You see, all my daughter wanted to do was to carefully suck out the paste from the brush.

Then as soon as she succeeded in taking ALL the paste out, she would next work at pushing the brush out of her mouth and then use her little but strong hands to firmly cover her lips in defiant defense.

That was her plan! But unfortunately for her, I was having none of it. So what I did was scream for her daddy, who happened to be my backup for the morning.

As in, I needed him to come hold her down while I took the brush in again; only this time power for power!

To be honest, there had been countless times in the past when I had attempted making brushing fun with popular sing-along songs like ‘This is the way we brush our teeth’. But time and time again, all my daughter did willingly was dance, sing and suck out the toothpaste. The actual brushing of the teeth was always a challenge; a battle which we were both always in a hurry to win and a battle which neither of us ever really won.

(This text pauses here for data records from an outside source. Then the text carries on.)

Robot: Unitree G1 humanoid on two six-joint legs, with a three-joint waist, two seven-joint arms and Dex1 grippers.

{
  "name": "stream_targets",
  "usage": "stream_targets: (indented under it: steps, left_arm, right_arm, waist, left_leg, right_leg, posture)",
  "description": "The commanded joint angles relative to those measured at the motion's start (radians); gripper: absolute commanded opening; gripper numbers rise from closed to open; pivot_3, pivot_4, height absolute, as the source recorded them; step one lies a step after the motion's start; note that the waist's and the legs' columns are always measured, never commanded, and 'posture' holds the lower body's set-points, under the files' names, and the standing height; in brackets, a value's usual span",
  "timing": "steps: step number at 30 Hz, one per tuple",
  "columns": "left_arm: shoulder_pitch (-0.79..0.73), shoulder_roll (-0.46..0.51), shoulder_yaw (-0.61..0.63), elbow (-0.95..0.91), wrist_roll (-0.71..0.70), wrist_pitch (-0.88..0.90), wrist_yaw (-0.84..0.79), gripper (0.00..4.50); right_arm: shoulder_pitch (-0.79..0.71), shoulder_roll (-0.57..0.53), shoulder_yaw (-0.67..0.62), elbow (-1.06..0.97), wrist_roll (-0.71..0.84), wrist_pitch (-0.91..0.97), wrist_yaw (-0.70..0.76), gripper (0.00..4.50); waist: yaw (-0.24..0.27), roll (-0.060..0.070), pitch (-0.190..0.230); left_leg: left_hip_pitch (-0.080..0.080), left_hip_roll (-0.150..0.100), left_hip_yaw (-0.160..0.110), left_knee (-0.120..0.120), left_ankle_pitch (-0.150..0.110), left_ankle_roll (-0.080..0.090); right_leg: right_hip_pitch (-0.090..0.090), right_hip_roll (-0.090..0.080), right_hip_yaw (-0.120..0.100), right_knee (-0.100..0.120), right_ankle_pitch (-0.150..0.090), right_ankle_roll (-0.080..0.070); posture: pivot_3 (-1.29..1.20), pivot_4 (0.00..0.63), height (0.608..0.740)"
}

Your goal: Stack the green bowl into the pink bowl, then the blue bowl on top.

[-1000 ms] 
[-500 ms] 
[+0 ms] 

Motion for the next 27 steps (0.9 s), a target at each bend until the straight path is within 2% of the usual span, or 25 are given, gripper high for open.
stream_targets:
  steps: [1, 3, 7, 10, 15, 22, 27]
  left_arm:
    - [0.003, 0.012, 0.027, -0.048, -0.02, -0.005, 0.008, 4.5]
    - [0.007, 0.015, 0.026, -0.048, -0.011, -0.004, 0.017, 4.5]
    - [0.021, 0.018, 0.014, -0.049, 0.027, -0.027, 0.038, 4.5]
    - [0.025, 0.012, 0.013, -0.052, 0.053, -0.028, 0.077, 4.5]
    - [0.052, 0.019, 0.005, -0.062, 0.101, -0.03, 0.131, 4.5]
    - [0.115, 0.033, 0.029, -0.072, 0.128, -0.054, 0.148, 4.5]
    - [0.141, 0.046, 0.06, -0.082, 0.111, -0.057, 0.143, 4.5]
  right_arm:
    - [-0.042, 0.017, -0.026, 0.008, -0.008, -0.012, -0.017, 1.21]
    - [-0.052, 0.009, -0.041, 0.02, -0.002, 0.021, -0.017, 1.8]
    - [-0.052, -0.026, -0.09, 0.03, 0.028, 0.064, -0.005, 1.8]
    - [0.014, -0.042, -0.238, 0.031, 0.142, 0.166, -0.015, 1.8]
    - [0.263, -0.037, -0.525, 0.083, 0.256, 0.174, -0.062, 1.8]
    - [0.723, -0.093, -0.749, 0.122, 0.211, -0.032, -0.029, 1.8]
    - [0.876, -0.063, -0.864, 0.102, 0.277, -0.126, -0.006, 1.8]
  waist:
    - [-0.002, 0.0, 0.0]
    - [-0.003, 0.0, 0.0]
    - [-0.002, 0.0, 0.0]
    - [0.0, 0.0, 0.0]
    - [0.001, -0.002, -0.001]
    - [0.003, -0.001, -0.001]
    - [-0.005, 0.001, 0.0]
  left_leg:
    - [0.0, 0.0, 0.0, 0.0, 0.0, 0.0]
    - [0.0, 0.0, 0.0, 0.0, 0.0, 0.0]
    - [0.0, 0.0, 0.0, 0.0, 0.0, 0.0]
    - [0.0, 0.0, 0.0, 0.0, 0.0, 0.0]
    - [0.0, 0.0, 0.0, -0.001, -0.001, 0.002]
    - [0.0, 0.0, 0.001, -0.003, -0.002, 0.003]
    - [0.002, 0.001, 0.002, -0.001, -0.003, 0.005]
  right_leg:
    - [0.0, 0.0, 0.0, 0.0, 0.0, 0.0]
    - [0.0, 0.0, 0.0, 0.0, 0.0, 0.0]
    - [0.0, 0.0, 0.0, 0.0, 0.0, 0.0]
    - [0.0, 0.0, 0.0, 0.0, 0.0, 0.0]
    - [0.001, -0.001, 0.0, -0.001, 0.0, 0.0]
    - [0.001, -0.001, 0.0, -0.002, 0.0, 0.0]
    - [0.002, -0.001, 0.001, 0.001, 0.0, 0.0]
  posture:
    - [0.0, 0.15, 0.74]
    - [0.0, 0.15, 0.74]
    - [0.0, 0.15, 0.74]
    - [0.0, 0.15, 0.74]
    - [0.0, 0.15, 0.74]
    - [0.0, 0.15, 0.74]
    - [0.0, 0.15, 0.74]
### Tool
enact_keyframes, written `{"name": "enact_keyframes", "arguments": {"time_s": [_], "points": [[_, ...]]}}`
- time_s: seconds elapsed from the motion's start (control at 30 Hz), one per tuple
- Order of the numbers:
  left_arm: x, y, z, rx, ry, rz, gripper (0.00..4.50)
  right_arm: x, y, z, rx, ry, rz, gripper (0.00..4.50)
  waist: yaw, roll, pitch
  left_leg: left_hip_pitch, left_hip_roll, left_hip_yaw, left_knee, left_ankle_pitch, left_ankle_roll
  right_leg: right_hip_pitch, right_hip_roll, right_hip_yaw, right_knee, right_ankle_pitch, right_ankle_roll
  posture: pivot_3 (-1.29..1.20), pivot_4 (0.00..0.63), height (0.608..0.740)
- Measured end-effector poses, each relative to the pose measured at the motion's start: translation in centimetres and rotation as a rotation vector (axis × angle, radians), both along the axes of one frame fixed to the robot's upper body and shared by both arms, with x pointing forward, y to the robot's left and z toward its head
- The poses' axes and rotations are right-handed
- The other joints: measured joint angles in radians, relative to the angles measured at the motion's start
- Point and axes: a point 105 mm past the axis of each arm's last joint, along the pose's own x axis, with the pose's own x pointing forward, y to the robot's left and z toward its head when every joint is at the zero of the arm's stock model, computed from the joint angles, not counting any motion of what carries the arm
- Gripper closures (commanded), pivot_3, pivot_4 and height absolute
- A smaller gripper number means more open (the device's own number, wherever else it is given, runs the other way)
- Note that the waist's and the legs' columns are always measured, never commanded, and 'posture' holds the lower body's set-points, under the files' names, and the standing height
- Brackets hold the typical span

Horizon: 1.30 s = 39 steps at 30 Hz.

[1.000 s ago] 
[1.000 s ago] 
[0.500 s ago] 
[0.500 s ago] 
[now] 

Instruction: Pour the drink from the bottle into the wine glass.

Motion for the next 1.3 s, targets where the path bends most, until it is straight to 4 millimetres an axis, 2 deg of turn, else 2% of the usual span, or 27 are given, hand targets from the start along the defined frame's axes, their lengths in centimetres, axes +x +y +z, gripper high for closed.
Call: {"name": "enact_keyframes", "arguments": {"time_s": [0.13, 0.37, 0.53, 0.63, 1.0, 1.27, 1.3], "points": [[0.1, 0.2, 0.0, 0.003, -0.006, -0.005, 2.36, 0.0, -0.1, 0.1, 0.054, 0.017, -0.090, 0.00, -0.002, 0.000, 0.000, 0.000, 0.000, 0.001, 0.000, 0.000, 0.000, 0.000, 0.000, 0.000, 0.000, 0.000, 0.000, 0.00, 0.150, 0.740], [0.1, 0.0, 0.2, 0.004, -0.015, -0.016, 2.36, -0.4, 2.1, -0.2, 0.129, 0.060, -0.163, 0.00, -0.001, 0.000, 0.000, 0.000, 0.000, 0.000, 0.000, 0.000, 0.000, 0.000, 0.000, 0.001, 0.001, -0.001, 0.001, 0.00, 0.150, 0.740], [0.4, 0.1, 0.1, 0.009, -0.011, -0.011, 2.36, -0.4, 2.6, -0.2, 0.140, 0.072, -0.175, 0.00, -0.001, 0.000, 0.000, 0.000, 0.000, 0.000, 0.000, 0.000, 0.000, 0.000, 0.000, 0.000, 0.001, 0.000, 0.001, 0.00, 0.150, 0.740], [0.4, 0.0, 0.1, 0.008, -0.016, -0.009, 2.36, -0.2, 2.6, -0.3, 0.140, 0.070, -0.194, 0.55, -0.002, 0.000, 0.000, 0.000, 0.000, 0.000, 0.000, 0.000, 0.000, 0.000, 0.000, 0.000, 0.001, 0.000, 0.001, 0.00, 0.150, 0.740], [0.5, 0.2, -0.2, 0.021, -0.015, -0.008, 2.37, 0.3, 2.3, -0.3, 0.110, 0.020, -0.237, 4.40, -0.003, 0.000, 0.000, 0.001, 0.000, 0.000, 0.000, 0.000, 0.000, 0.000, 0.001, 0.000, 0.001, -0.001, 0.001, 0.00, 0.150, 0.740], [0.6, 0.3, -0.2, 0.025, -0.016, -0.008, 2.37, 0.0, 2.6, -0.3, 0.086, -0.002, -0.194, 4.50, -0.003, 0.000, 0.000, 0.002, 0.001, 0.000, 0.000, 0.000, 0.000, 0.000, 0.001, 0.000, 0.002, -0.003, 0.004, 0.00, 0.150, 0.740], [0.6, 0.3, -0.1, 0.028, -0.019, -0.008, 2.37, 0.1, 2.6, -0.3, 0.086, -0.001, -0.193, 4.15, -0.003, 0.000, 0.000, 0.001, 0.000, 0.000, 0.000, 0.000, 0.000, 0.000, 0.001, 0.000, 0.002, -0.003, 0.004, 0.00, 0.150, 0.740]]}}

So to avoid the struggle, on many days I purposely chose to forget to brush her teeth. And even on days when I did remember, I often convinced myself that brushing once a day (instead of the dentally recommended twice) was fine. After all, we were dealing with the milk teeth which will one day fall off.

Image result for pause button

Do you know that no matter how challenging caring for your infant or toddler’s teeth may be, you must dedicatedly keep at it because…

  • They are place holders for your child’s permanent teeth
  • They will help form your child’s face
  • They will enable your child talk more clearly and prevent problems associated with speech development
  • They will make chewing easier
  • They will eliminate the discomfort and infections which accompany tooth decay
  • They will eliminate the poor self image that could accompany bad dentition

So learning these facts and repenting of my ways…

  • I worked at being consistent where brushing my daughter’s teeth was concerned
  • Whenever I saw cartoon or book characters brushing their teeth, I tried pointed them out to my daughter 
  • I tried to schedule brushing for relaxing periods (when I was not in a hurry) so that I could patiently ‘execute’ it playfully and with fun
  • I tried to brush when she brushed so that she could have fun imitating mommy (Alternatively, thinking about it now, I could have actually also given her the honors of brushing my own teeth as well)
  • I tried to give her some level of control by allowing her hold her toothbrush herself before later taking over to get it done properly
  • I tried to introduce the mouth rinsing concept which she found absolutely hilarious and funny

And so after all these tries, the battle suddenly and surprisingly came to end. As in, the day my daughter clenched her teeth in my face (as an invitation for me to brush her teeth), I almost fainted.

Really, this was too good to be true. ‘Was she playing me?’, I wondered.

But when without any fuss, she not only let the brush in, but also allowed it get to all the right corners, I knew that this was no joke. Indeed, the battle was finally over!